- Exercise -
A verbatim copy of all the data is required; the pictures should not appear in it.

- Supplied information -
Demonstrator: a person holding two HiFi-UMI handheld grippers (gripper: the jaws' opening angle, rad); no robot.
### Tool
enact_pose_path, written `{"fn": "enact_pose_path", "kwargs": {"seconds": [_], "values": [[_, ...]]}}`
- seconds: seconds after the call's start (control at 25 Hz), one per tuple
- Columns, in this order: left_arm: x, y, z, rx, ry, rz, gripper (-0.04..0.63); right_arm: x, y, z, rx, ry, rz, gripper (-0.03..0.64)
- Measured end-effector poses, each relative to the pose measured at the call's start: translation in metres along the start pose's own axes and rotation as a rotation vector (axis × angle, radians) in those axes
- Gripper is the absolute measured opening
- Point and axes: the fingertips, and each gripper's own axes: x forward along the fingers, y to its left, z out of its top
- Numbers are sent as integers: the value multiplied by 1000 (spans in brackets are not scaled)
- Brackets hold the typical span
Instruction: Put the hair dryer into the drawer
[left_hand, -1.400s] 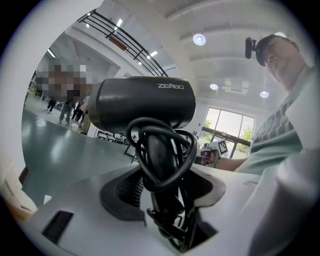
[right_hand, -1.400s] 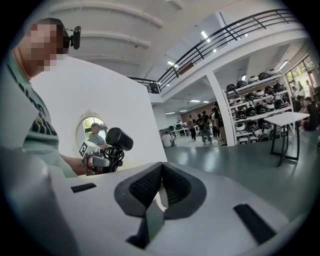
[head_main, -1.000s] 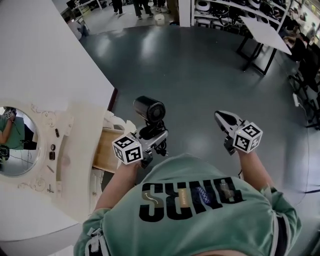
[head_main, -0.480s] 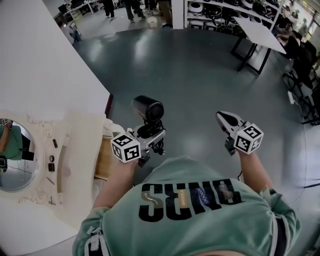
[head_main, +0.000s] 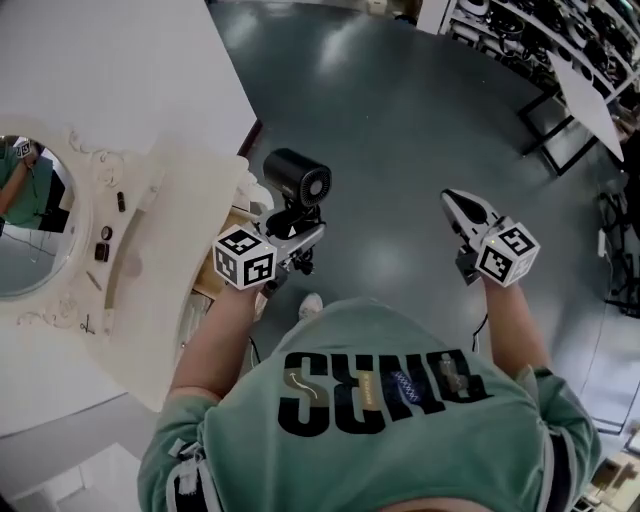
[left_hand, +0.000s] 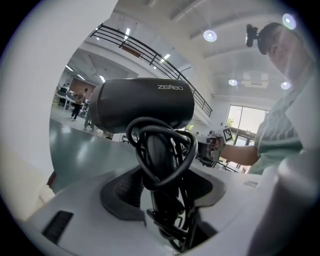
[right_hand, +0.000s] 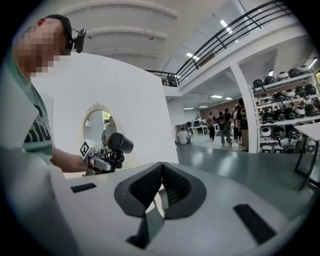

- Answer below -
Demonstrator: a person holding two HiFi-UMI handheld grippers (gripper: the jaws' opening angle, rad); no robot.
### Tool
enact_pose_path, written `{"fn": "enact_pose_path", "kwargs": {"seconds": [_], "values": [[_, ...]]}}`
- seconds: seconds after the call's start (control at 25 Hz), one per tuple
- Columns, in this order: left_arm: x, y, z, rx, ry, rz, gripper (-0.04..0.63); right_arm: x, y, z, rx, ry, rz, gripper (-0.03..0.64)
- Measured end-effector poses, each relative to the pose measured at the call's start: translation in metres along the start pose's own axes and rotation as a rotation vector (axis × angle, radians) in those axes
- Gripper is the absolute measured opening
- Point and axes: the fingertips, and each gripper's own axes: x forward along the fingers, y to its left, z out of its top
- Numbers are sent as integers: the value multiplied by 1000 (spans in brackets are not scaled)
- Brackets hold the typical span
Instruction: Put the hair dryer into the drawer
[left_hand, -1.400s] 
[right_hand, -1.400s] 
[head_main, -1.000s] 
[head_main, -0.480s] 
[head_main, +0.000s] 
[left_hand, +0.000s] 
[right_hand, +0.000s] 

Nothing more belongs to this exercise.